Minister of Food and Disaster Management
- In office 6 May 2004 – 27 October 2006
- Preceded by: Position created
- Succeeded by: Mohammad Abdur Razzaque

Minister of Disaster Management and Relief
- In office 10 October 2001 – 6 May 2004
- Succeeded by: Position abolished

Member of the Bangladesh Parliament for Faridpur-3
- In office 20 March 1991 – 27 October 2006
- Preceded by: Kamran Hossain Chowdhury
- Succeeded by: Khandaker Mosharraf Hossain

Personal details
- Born: 1940 Bangladesh
- Died: 9 December 2020 (aged 79–80) Dhaka, Bangladesh
- Party: Bangladesh Nationalist Party
- Children: 4 including Nayab Yusuf Ahmed
- Parent: Yusuf Ali Chowdhury (father);
- Relatives: Chowdhury Moyezuddin Biwshash (grandfather); Chowdhury Abd-Allah Zaheeruddin (uncle); Chowdhury Akmal Ibne Yusuf (brother);

= Chowdhury Kamal Ibne Yusuf =

Bangladeshi politician (1940–2020)

Chowdhury Kamal Ibne Yousuf (1940 – 9 December 2020) was a Bangladeshi politician who served as government minister.

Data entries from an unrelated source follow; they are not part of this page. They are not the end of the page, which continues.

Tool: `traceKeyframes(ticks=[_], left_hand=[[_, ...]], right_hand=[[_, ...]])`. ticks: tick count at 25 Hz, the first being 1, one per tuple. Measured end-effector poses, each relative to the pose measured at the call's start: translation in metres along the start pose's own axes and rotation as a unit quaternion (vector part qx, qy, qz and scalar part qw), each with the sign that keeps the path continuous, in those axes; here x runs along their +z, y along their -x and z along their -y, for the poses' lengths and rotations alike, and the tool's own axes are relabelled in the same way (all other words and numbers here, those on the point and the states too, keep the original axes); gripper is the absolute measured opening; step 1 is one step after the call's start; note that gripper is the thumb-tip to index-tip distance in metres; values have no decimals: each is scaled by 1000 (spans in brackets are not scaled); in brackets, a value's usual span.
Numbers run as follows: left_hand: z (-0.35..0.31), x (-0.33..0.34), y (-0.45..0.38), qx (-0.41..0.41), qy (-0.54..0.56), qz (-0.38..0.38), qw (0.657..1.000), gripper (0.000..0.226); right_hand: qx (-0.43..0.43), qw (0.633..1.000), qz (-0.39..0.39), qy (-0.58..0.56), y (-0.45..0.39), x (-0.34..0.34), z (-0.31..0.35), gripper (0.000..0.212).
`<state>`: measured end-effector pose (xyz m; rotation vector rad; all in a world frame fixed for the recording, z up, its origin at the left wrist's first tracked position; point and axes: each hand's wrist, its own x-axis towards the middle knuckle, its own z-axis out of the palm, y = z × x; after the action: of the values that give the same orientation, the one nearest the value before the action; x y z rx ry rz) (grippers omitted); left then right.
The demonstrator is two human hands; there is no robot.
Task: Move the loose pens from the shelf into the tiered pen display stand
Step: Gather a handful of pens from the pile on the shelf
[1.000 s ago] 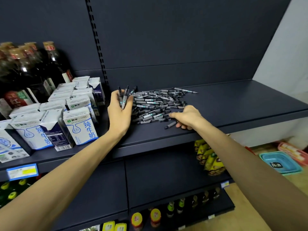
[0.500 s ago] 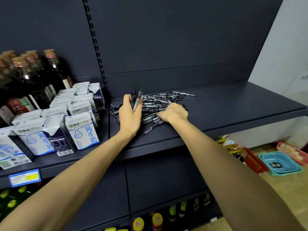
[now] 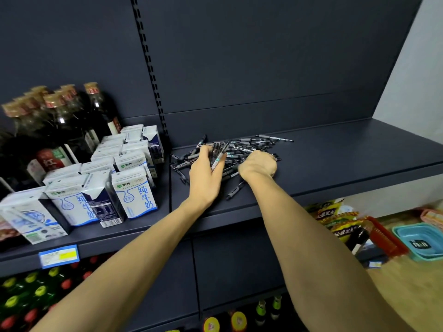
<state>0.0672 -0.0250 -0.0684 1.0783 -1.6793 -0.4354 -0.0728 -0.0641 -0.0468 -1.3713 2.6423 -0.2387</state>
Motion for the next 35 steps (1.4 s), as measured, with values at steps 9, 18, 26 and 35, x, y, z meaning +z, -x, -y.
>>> traceKeyframes(ticks=[9,18,26,35], left_hand=[[7,7,-5,-24,17,-20,999,18],[5,8,-7,-28,33,-20,999,22],[1,2,-5,-19,25,2,1000,29],[-1,-9,5,-53,82,1,995,37]], right_hand=[[18,988,-118,-98,3,19,-25,58],[-68,960,-141,-232,10,-18,-47,34],[-122,981,126,-76,38,-35,-70,33],[-132,986,-10,-105,57,-13,-53,30]])
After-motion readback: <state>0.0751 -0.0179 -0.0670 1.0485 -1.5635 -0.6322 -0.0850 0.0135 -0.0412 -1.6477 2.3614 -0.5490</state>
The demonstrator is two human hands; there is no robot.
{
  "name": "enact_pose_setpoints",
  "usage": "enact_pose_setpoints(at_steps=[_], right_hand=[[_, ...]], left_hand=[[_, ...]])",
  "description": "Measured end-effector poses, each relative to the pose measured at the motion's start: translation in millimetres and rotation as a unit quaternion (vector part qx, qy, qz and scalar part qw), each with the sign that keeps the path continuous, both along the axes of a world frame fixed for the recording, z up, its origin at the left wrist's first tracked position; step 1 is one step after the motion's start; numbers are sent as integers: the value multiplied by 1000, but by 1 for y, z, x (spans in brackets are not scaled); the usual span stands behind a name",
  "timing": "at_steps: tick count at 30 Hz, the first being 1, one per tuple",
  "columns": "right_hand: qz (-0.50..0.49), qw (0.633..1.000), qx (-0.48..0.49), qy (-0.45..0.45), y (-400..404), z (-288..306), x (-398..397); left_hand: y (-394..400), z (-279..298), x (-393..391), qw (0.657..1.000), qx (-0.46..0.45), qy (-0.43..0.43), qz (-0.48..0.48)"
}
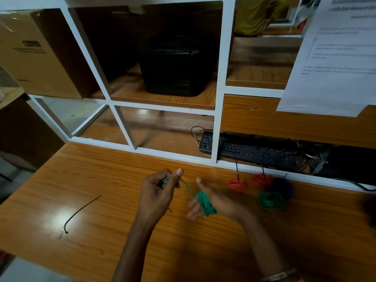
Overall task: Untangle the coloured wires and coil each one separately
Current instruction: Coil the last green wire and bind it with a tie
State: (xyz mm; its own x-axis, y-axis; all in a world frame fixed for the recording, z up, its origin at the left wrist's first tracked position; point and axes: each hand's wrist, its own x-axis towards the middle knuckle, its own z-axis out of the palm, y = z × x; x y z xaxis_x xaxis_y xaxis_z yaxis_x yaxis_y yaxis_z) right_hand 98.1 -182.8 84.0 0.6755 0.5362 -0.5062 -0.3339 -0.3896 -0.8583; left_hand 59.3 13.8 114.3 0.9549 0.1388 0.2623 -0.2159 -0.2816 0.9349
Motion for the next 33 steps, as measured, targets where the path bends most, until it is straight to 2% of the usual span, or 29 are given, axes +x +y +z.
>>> enact_pose_setpoints(at_steps=[2,4,8,12,15,17,19,20,22,23,25,28,31,33], right_hand=[[100,994,-6,33,7,9,-7],[166,984,27,59,13,13,-9],[192,940,242,148,12,13,-6],[101,872,443,183,10,22,-3],[-7,793,576,198,8,27,-1],[-91,769,609,169,4,29,2],[-193,790,571,115,0,30,7],[-238,820,516,76,-1,27,11],[-284,901,327,-31,-1,17,18],[-283,929,223,-78,-1,11,20],[-252,957,94,-113,-4,3,20],[-191,977,47,-79,-8,8,8],[-142,985,58,-75,-5,14,-6],[-107,984,120,-74,-4,15,-12]], left_hand=[[0,-1,2,1000,13,0,1],[2,-4,4,1000,19,6,11],[10,-13,7,998,22,16,59],[5,-22,4,998,12,33,48],[-2,-33,4,998,16,44,-30],[-7,-41,3,992,31,85,-86],[-10,-45,0,983,59,121,-127],[-11,-45,-2,976,81,133,-152],[-11,-43,-5,957,138,146,-208],[-10,-41,-7,950,151,147,-229],[-7,-31,-11,955,111,130,-243],[-5,-17,-9,976,33,80,-199],[-5,-17,-2,993,47,25,-102],[-4,-18,0,996,53,-14,-66]])
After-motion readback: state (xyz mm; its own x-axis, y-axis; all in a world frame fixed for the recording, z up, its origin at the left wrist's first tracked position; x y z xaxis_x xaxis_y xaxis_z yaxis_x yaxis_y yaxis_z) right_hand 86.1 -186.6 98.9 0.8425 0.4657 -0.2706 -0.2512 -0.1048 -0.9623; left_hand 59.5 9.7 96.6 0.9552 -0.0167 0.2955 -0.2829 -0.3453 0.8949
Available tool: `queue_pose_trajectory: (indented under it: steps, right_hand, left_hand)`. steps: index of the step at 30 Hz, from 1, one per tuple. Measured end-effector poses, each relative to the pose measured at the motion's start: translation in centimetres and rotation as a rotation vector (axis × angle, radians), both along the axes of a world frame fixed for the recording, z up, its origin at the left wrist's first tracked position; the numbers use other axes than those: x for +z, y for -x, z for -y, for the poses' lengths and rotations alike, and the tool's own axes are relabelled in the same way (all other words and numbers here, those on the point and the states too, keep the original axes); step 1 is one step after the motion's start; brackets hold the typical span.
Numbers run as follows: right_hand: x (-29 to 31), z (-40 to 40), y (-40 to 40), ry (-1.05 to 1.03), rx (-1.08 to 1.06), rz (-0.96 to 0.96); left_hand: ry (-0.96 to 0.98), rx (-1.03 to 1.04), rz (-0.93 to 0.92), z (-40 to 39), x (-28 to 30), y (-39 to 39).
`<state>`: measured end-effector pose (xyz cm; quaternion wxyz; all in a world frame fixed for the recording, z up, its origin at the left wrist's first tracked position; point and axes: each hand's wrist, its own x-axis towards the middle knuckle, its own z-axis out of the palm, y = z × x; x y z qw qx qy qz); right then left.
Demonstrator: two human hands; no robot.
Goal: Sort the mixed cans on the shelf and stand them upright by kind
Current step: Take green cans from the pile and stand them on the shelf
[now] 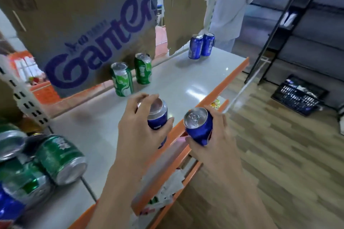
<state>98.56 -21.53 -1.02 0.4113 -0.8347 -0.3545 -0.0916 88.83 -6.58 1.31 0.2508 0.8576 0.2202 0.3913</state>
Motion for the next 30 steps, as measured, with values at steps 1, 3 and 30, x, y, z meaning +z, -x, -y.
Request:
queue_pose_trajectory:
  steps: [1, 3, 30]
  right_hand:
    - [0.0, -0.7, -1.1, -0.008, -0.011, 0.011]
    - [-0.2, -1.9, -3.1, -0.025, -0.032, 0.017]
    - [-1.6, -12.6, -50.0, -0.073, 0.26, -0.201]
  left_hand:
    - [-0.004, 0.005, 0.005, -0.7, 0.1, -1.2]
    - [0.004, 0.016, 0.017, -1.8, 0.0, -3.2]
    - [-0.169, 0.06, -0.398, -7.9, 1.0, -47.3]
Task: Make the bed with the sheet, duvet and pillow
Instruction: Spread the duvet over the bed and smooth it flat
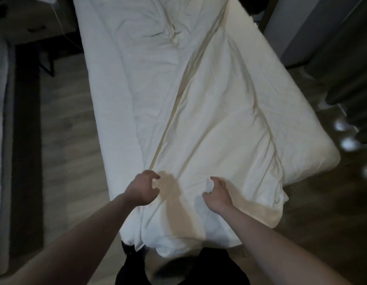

He was a leader of Bangladesh Nationalist Party.

==Family==
Kamal was born into a Bengali Zamindar family from Faridpur district. Their zamindari originated at the Amirabad Estate, Faridpur. His grandfather was the zamindar Chowdhury Moyezuddin Biwshash. His father, Yusuf Ali Chowdhury (Mohan Mia), was a Muslim League leader during British rule and in Pakistan. His uncle Chowdhury Abdallah Zaheeruddin (Lal Mia) had been a cabinet minister in the government of President Ayub Khan while another uncle, Enayet Hossain Chowdhury, became a member of the National Assembly of Pakistan.

==Career==
Kamal joined the Bangladesh Nationalist Party (BNP) led by President Ziaur Rahman after the party's formation in 1979. He was elected to parliament in the 1979 election. In 1981, he was inducted as a minister in the government of President Justice Abdus Sattar. In 1991, he was elected again and was made a Minister for Health in the cabinet of Prime Minister Begum Khaleda Zia. He won the general elections in 1996 even though the BNP lost power to the Awami League. BNP won the 2001 elections after which he was made Minister for Food and Disaster Management. He lost his seat in the 2008 general elections. He was the vice-chairman of BNP.

==Personal life and death==
Kamal had 4 daughters including Nayab Yusuf Ahmed. He died from COVID-19 at Evercare Hospital Dhaka on 9 December 2020.